Marvel Comics salutes late artist Sam Glanzman, whose impeccable eye for authentic detail and fine storytelling brought to life stories for several companies and enriched comics from the Golden Age to the modern industry.
Inspired by two older brothers who tackled the comics business, Glanzman dove into their world in 1939 and after just a few short years he’d created indelible characters such as Fly-Man for Harvey Comics, as well as illustrated many other titles. When World War II broke out, he proudly served in the U.S. Navy, but took a detour after war’s end to work at different jobs. Comics remained in his blood, though, and by 1950 he’d returned to not only the industry but also the publishing arena in children’s books.
Charlton Comics published Glanzman’s first war stories in the late 1950s, a genre that would blossom into a subject he’d become known for. The artist also made a mark in the 1960s with a Hercules series for Charlton, one that he poured many of his fine art visions into and drafted into a book a cut above the rest. DC Comics later brought him onboard to shore up their own war comics line and he stayed with the company throughout the 1970s.
In the halls of Marvel Comics, Glanzman produced a stunning work called “A Sailor’s Story” in 1986 for MARVEL GRAPHIC NOVEL #30. The tale followed his own Navy career during the war and became so popular that the artist offered up a sequel, A SAILOR’S STORY: WINDS, DREAMS, AND DRAGONS.
He continued to work in the industry throughout the 1990s and into the new millennium with both webcomics and traditional projects. Glanzman also saw reprints of many of his past works from the different companies he’d drawn for.
Legendary artist Walt Simonson counts himself among the man’s admirers and sees him as a unique voice in comics over the decades since their birth.
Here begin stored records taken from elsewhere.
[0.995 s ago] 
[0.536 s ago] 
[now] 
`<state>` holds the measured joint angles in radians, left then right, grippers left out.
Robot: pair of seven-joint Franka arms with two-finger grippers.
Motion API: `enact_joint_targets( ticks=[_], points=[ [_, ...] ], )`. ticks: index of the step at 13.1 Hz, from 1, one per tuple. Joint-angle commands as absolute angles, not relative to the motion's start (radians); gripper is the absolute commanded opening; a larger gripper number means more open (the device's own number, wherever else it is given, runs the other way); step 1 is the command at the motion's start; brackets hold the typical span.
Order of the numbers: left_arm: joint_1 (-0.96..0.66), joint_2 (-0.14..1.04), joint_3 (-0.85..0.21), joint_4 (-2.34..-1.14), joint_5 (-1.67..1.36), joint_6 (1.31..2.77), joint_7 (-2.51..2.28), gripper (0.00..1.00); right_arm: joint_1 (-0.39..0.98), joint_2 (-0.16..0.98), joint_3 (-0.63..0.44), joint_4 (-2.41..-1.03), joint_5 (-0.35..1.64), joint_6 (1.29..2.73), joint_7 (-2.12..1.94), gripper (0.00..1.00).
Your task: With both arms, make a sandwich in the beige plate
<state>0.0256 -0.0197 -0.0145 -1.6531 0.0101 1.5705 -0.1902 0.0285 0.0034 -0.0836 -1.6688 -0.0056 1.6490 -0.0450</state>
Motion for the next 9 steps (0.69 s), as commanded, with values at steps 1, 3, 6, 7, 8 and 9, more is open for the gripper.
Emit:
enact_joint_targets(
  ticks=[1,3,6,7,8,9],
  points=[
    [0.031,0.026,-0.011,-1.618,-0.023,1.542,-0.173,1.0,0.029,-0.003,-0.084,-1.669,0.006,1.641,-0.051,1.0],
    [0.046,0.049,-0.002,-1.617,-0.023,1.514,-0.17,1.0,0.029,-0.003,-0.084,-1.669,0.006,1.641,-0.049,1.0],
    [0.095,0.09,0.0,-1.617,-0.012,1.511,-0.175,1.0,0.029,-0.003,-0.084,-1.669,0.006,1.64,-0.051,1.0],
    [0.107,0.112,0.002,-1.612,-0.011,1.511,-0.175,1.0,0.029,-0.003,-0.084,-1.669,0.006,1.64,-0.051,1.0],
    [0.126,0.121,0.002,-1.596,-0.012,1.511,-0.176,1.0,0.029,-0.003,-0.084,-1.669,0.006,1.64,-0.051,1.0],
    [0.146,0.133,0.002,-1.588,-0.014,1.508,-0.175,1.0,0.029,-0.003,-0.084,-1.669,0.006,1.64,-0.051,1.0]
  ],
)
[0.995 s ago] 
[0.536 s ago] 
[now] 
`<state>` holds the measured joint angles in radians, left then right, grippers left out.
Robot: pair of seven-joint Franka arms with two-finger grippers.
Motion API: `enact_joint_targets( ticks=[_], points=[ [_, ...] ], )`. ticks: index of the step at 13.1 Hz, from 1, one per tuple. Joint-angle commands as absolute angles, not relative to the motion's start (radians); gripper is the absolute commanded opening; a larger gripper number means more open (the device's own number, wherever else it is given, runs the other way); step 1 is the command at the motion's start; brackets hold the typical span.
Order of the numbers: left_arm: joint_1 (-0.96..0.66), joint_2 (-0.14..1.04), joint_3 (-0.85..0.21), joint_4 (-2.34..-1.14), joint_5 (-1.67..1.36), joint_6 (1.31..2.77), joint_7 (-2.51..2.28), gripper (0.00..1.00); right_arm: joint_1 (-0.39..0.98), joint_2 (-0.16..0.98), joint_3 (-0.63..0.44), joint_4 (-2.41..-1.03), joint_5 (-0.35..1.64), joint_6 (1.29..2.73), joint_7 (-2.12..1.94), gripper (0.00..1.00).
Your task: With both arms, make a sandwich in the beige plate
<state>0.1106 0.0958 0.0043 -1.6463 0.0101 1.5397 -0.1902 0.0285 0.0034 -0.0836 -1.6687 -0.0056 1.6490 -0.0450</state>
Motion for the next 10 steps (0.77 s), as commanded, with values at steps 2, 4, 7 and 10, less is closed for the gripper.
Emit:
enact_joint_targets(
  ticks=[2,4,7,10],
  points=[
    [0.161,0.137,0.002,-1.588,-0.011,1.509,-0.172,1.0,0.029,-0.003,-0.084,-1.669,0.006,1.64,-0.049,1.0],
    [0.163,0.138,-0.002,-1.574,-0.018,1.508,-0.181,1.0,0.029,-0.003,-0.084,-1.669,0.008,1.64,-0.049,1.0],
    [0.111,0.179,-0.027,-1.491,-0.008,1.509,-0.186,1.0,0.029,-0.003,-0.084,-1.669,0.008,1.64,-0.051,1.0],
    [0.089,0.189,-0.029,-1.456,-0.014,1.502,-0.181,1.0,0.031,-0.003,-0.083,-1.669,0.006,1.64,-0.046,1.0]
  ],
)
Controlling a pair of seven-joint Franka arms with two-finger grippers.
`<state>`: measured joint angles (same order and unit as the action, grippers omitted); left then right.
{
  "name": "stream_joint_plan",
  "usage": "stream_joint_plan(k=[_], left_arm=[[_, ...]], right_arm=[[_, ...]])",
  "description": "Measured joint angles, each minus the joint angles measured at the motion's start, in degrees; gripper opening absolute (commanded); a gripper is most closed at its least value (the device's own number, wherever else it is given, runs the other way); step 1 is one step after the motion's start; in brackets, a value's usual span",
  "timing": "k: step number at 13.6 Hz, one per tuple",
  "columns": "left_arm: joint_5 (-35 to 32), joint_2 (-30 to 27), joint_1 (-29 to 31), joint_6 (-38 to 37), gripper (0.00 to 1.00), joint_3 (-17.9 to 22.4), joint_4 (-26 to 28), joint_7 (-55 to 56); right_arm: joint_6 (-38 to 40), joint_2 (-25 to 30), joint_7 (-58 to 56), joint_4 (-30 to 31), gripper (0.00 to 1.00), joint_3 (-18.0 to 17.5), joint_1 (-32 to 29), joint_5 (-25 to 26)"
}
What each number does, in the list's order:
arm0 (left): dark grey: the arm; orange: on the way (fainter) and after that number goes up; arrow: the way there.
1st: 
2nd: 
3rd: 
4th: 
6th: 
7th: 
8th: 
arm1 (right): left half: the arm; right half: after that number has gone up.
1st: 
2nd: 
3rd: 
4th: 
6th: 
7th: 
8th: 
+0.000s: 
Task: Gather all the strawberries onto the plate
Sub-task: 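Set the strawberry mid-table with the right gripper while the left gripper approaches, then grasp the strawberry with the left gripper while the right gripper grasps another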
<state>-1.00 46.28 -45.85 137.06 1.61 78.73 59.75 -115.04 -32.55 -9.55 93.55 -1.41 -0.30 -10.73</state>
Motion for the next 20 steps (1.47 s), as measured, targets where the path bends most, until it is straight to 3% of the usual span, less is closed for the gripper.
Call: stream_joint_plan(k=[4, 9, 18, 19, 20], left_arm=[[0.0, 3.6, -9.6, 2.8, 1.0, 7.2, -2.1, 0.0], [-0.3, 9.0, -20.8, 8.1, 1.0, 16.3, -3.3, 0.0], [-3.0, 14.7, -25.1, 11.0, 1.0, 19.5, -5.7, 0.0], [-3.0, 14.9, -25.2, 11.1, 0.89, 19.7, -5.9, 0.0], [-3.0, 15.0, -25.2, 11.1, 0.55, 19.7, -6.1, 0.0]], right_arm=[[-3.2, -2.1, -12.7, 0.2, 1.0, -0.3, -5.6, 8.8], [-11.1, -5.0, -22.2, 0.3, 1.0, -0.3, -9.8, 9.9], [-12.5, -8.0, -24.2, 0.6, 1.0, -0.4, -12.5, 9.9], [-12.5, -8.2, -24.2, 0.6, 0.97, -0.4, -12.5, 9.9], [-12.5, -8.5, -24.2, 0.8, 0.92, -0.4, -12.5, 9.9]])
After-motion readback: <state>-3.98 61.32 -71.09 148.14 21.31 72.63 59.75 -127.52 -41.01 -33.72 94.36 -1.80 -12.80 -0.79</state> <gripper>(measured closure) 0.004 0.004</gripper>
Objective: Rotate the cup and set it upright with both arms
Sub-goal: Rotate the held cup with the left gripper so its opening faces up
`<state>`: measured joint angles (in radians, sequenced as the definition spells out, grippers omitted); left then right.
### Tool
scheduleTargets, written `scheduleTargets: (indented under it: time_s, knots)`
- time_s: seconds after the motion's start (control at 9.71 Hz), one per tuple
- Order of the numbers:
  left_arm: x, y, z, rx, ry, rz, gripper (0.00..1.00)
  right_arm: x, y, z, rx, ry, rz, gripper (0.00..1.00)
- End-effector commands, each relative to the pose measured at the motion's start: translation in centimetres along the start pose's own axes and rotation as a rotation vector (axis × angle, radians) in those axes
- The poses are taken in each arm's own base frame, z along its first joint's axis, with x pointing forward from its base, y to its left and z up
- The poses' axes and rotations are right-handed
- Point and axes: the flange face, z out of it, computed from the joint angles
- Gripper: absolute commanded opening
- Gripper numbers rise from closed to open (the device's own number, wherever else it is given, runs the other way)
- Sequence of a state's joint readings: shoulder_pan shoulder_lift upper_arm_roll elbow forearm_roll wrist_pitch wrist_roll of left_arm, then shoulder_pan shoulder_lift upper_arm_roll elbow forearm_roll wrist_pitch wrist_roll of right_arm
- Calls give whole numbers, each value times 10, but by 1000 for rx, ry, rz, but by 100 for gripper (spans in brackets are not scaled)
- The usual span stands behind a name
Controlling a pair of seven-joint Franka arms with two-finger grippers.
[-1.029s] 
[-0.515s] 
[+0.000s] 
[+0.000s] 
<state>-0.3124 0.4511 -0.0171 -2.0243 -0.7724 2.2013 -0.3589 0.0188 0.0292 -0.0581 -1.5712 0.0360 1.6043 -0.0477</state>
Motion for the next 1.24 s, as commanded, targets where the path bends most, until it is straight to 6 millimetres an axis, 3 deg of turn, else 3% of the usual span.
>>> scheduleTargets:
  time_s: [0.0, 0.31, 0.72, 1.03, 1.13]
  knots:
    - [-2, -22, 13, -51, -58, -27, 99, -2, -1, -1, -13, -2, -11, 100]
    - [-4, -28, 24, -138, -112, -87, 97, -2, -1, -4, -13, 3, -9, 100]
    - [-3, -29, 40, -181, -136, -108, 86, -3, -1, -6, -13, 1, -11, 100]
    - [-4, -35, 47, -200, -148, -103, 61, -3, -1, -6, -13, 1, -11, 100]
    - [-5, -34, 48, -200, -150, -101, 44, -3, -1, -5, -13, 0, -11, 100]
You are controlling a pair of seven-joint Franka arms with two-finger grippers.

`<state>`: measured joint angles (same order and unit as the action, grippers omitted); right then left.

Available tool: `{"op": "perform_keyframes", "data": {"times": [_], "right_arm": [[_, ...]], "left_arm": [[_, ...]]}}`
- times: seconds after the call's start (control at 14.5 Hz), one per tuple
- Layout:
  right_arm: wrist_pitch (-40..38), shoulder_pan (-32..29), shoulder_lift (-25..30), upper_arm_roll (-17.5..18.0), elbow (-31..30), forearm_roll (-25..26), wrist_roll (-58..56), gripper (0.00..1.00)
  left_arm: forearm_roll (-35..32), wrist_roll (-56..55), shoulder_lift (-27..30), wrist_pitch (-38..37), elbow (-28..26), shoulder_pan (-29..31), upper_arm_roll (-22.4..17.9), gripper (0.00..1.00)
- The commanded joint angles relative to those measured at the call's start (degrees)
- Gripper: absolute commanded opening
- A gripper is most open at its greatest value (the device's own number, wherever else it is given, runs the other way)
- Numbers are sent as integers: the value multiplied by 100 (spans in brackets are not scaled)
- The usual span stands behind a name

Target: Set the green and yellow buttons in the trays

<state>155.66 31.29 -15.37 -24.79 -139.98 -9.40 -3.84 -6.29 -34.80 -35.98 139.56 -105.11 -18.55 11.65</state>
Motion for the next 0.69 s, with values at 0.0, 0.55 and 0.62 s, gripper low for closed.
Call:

“Sam Glanzmann was an artist who brought his signature style to everything he did,” he says. “His work was easily recognizable. Grounded in his experience, Sam drew worlds full of authenticity, in which violence was neither overstated nor sugarcoated, and the drama was always clearly presented. Although all his work was honest, he was a sailor and his stories of the sea had the tang of salt air about them and a truth that made them moving and deeply felt.”